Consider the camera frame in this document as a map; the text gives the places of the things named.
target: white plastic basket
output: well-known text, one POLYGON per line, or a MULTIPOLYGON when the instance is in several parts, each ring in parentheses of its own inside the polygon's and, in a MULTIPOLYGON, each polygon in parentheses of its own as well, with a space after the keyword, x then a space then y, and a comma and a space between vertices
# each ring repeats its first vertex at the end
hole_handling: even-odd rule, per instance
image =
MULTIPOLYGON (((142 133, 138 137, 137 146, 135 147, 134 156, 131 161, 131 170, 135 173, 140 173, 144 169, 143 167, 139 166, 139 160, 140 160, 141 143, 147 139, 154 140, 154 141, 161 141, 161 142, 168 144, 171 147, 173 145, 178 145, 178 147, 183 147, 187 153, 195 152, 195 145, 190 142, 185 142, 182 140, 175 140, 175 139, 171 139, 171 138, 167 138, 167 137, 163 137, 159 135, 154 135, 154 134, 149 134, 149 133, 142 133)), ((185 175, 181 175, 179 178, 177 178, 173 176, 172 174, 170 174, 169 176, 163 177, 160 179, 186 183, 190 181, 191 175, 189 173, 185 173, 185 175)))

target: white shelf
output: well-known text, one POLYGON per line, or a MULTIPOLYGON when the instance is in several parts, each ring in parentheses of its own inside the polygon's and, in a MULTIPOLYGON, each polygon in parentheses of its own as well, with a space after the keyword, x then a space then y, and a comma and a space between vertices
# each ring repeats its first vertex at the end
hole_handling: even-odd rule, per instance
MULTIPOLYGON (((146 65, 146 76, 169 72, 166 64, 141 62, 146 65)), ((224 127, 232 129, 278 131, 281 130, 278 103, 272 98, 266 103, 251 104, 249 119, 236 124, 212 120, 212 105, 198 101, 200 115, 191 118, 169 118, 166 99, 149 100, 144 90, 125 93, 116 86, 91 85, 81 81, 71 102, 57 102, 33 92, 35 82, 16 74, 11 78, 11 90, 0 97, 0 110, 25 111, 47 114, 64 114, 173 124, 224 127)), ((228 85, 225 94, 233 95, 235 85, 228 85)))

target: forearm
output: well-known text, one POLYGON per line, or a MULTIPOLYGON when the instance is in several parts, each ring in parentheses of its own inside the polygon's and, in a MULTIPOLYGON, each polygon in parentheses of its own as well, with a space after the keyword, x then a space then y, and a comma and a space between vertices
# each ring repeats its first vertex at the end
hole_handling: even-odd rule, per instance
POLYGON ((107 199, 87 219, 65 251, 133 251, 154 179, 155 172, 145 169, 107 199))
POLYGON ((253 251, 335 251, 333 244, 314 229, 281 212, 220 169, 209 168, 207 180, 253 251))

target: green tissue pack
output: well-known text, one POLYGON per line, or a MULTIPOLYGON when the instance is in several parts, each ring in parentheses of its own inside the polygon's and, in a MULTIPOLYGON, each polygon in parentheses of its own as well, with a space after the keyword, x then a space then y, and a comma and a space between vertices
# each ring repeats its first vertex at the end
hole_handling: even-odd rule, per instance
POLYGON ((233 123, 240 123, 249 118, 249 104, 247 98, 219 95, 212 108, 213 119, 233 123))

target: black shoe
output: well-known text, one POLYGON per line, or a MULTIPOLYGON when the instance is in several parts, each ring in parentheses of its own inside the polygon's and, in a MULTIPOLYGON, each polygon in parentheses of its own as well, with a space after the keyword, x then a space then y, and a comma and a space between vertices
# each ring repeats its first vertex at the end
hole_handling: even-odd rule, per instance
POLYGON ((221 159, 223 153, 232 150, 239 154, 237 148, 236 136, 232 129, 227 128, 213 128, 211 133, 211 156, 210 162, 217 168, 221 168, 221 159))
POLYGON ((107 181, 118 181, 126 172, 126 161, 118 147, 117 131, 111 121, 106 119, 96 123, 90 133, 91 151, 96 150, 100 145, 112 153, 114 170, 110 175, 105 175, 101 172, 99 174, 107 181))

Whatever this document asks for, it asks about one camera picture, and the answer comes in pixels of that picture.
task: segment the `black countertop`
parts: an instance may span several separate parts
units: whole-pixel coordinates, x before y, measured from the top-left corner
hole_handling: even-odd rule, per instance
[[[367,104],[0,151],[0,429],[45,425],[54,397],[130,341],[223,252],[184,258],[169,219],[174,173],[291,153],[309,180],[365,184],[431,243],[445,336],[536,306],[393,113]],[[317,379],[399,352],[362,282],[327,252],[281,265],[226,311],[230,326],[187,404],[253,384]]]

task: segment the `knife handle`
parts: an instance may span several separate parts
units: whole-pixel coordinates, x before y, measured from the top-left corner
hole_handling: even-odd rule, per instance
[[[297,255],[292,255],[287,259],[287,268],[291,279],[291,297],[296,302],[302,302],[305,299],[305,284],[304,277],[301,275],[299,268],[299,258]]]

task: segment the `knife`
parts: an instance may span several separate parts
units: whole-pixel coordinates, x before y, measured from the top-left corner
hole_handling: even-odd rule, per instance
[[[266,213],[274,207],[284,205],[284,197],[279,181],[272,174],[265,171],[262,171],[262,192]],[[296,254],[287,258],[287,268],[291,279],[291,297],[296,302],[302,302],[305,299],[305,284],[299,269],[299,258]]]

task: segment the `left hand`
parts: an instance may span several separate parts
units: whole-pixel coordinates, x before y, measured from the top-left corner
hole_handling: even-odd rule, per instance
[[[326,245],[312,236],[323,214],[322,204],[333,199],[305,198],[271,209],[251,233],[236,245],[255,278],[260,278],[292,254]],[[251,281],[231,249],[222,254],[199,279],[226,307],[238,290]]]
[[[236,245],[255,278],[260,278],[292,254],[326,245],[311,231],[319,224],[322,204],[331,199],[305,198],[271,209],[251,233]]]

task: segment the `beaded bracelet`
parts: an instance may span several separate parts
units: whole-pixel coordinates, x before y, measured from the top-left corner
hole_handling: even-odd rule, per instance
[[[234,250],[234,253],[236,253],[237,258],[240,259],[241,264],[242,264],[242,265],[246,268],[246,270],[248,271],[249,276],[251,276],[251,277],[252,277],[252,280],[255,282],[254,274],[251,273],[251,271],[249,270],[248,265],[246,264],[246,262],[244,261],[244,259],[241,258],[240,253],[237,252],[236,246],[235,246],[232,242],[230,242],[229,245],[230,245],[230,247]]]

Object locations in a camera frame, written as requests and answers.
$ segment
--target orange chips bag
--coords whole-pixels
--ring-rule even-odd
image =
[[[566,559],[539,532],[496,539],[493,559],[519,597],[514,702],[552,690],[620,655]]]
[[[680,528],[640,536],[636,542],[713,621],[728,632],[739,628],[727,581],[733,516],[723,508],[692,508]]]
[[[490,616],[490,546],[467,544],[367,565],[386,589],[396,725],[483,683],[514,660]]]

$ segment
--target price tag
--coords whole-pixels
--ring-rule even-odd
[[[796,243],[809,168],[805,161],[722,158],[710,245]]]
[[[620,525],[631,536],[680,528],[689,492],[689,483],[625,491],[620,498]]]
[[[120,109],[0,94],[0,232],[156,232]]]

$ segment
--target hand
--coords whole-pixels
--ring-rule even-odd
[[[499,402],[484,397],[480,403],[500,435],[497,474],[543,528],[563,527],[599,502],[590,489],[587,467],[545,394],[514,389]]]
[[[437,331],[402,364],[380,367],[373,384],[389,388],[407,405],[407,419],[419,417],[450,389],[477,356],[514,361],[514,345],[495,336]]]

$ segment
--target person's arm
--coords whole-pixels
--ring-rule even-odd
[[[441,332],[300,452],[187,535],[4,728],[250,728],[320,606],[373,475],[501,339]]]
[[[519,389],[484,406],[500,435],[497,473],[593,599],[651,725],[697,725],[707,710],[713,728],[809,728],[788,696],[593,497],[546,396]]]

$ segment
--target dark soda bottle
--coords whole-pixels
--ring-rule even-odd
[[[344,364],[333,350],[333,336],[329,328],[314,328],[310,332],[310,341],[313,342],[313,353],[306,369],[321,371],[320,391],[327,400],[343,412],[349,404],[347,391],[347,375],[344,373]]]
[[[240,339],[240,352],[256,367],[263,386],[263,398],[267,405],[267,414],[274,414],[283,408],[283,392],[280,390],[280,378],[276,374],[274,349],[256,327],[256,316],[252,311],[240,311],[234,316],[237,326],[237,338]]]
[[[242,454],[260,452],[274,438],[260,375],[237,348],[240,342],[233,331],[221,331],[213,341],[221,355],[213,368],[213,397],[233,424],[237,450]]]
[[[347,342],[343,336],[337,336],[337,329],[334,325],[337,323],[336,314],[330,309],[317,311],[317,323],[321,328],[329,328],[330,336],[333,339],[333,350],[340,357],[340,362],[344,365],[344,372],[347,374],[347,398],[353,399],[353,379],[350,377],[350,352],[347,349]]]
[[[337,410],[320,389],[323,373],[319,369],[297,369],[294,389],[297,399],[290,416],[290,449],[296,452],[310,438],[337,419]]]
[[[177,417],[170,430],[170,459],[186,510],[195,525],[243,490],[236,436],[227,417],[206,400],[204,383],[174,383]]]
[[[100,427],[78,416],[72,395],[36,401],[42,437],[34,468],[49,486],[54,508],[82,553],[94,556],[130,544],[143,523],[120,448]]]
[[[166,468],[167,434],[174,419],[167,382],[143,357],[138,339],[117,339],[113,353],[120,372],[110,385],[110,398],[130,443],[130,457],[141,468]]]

---+---

→ Exercise aim
Using the listing above, pull out all lines that hold the word "camera".

→ Solution to this exercise
Consider the camera frame in this document as a map; the text gives the places of the things named.
Whatever this document asks for, it asks about one camera picture, and the answer comes in pixels of that picture.
Object locations in a camera frame, written as requests and answers.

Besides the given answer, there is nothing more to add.